Work instructions: The required lines are those that contain "call"; pull them out of the data and copy them.

Saved data entries

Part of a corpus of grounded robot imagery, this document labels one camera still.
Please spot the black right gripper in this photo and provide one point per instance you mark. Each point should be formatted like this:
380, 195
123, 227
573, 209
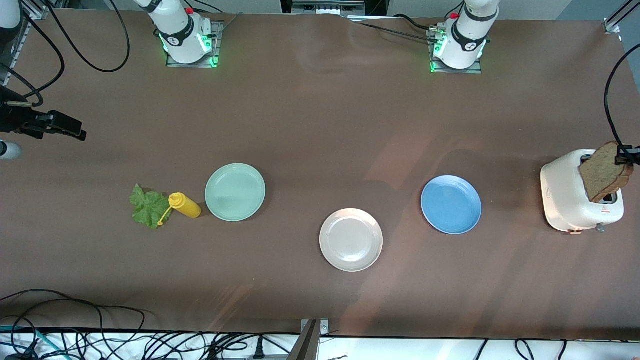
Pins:
11, 116

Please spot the brown bread slice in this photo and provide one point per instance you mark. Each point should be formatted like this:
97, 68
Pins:
602, 175

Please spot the green lettuce leaf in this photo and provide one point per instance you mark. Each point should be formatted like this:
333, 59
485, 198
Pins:
147, 207

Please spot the yellow squeeze bottle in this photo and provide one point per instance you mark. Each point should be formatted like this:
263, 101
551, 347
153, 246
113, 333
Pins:
187, 206

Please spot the blue plate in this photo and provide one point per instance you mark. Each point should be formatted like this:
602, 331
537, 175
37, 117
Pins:
451, 205

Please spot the mint green plate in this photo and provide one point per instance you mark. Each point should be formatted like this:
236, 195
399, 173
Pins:
235, 192

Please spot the beige plate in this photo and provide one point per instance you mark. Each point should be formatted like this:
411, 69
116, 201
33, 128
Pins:
351, 240

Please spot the white toaster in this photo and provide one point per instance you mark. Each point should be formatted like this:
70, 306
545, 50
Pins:
562, 200

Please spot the black equipment box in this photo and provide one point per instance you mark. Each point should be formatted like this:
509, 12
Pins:
325, 6

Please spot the black power plug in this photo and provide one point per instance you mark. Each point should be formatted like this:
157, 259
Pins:
258, 350

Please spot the aluminium frame profile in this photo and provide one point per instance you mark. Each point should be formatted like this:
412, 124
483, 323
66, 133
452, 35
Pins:
612, 25
35, 9

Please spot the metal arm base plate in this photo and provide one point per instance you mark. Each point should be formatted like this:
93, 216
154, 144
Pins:
216, 35
475, 71

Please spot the grey metal bracket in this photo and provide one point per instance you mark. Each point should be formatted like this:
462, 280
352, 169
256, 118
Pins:
307, 345

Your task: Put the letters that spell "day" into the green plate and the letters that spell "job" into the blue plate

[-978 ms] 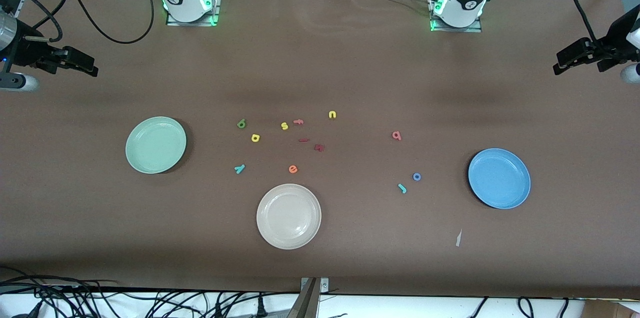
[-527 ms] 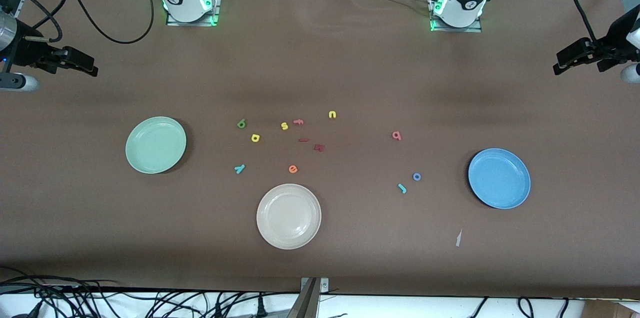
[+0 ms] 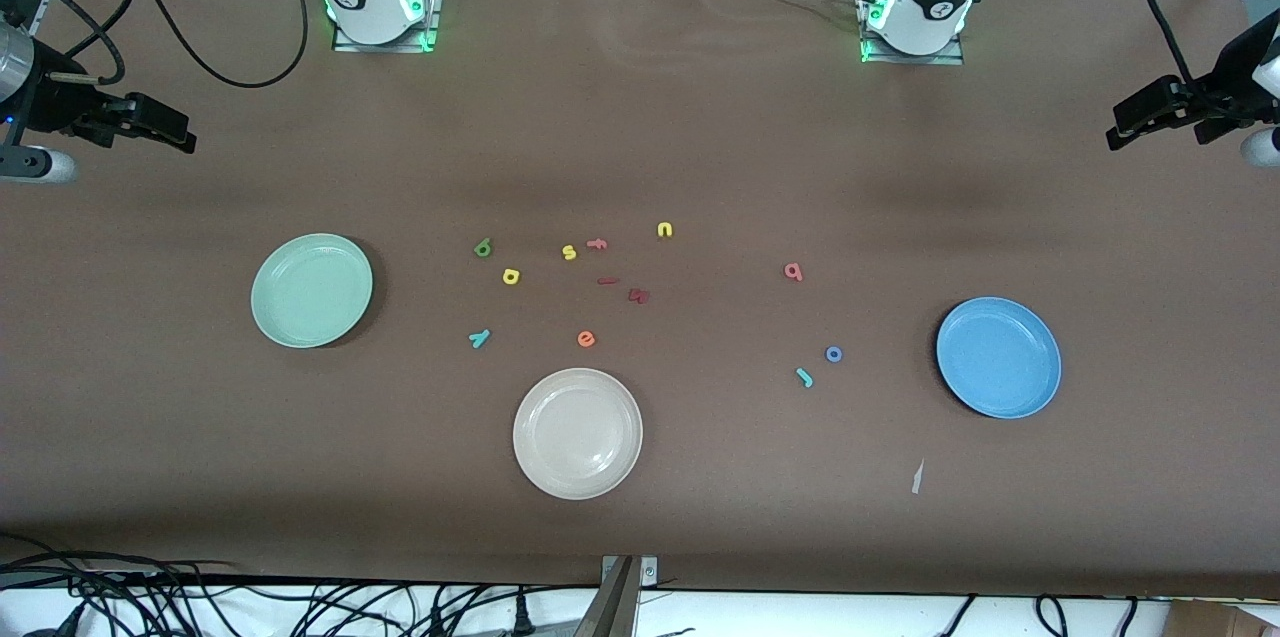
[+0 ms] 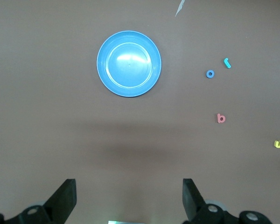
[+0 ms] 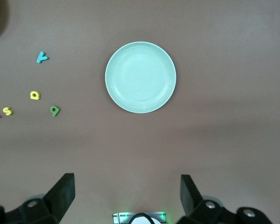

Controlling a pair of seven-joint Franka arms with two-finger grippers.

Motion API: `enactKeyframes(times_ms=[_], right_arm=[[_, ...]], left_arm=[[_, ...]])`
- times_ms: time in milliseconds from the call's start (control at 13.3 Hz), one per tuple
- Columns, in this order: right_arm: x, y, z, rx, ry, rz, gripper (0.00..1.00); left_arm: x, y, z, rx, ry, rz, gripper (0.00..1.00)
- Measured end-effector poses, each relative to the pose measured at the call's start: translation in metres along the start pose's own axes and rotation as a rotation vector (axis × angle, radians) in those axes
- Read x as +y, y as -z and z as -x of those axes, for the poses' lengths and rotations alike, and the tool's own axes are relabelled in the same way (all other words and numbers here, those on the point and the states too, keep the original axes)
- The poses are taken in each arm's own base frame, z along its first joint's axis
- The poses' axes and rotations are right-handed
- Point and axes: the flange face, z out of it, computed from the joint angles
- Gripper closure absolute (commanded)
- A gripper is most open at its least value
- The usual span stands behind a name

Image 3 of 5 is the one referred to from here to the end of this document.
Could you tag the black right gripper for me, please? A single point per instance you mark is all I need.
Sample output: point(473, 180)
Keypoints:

Task output:
- times_ms: time in milliseconds from the call's start (control at 13.3 Hz), one per tuple
- Measured end-effector poses, each relative to the pose measured at the call's start: translation in metres along the start pose's own axes and rotation as a rotation vector (axis × angle, radians) in those axes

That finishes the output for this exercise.